During the Great Depression, unemployment affected about 25% of the working population of the US and millions of people lost their life savings, as well as their jobs. In Keynes’ view, there was only one way out of this gridlock and that was for the government to start spending in order to put money into the economy and help stimulate the demand for goods and services. While President Roosevelt is often credited with adopting the ideology of Keynesian economics, history also shows that Roosevelt faced much criticism for what was seen as uncontrolled government spending leading to budgetary overspend. It should also be noted that many in the American political elite were against the idea of any form of ‘socialist’ economics. Today, there is still much debate as whether it was Keynesian economics that rescued the American economy or the simply the increase in production driven by the start of World War II, which also took millions of men out of the dole queue by conscription into the army.

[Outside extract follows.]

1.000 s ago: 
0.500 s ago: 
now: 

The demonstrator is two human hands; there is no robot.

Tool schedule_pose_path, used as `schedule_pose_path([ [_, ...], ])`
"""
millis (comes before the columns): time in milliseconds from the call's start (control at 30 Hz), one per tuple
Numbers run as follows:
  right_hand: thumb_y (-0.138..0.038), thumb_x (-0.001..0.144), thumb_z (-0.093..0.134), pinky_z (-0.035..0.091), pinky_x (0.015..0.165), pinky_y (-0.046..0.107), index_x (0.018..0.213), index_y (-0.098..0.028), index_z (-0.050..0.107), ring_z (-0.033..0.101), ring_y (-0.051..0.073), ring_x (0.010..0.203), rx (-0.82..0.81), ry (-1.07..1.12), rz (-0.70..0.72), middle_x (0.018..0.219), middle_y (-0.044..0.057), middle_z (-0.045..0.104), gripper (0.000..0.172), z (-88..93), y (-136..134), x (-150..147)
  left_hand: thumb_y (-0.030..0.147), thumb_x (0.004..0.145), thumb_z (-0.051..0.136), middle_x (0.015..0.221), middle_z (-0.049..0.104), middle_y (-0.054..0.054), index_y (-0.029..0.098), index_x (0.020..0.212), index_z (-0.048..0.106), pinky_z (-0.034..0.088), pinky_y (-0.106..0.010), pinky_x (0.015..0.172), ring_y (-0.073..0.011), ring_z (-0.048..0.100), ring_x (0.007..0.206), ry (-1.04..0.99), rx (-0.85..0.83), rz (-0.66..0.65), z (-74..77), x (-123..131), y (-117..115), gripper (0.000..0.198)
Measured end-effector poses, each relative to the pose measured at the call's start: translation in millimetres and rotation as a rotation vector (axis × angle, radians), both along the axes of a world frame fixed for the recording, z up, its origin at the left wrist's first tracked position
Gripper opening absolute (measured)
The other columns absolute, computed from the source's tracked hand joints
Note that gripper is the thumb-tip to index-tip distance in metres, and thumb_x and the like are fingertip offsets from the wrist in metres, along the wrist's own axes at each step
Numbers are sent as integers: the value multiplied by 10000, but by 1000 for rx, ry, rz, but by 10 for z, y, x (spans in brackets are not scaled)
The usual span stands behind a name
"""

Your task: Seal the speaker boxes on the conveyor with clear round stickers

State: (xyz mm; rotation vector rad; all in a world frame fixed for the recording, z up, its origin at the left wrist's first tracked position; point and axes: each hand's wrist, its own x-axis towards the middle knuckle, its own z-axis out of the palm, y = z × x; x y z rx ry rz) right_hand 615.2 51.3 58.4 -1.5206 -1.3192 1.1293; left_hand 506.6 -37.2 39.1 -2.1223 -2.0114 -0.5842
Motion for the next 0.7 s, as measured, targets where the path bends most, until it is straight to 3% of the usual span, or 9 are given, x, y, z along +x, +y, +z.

Friedrich Hayek: Austrian Ideology?

Friedrich Hayek (1899-1992) was an advocate of what is now often labelled as ‘Austrian economics’, who held doctorates in law and political science. In many respects, Hayek might be seen as a contemporary of Keynes in terms of 20th century economics, but who held very different views to the problems and solutions required to  underpin modern economic markets. As indicated, much of Hayek’s work in the 1920-30’s was linked to the ideology of Austrian economics and the idea of business cycles plus capital and monetary theory.

Business Cycles: Modern history shows that most economies can experience major swings in fortunes. This means that in some years, the economy can ‘boom’ such that unemployment is low, but in other years, the economy can be ‘bust’ such that unemployment is high. These periods of ‘boom & bust’ define the ‘business cycle’.

One of the main arguments within Austrian economics is the assumption that only individuals make choices, not collective entities. Therefore, the role of economics in society is to help coordinate the actions of individuals and understand the unintended consequences of individual ‘self-interest’. In this respect, Hayek was arguing  along similar lines as Adam Smith, i.e. that a free-market itself would effectively coordinate the action and decisions of individuals, although caveats apply. As such, an economic market is not designed, or necessarily controlled, by anyone but rather evolves in response to human actions. If so, the question that needed to be answered was:

What causes a free-market to fail?

The earlier work of Adam Smith and Karl Marx might be described in the wider context of a ‘political economy’ that encompassed not only economics, but social and political perspectives. In contrast, the Keynesian approach, as only briefly outlined, might be seen as treating the disease after diagnosis rather than providing a preventive cure. In this context, Hayek argued against the Keynesian approach as he believed that the instability of the ’business cycle’ was actually being made worse by the increase in the normal circular flow of money due to the intervention of the central banks. According to Hayek, this intervention would only drive down interest rates and make credit appear cheaper, which then encouraged capital investments that did not necessarily help the underlying economy. Of course, the question we may need to consider at this stage:

Is any of these ideological positions really driving our present-day economies?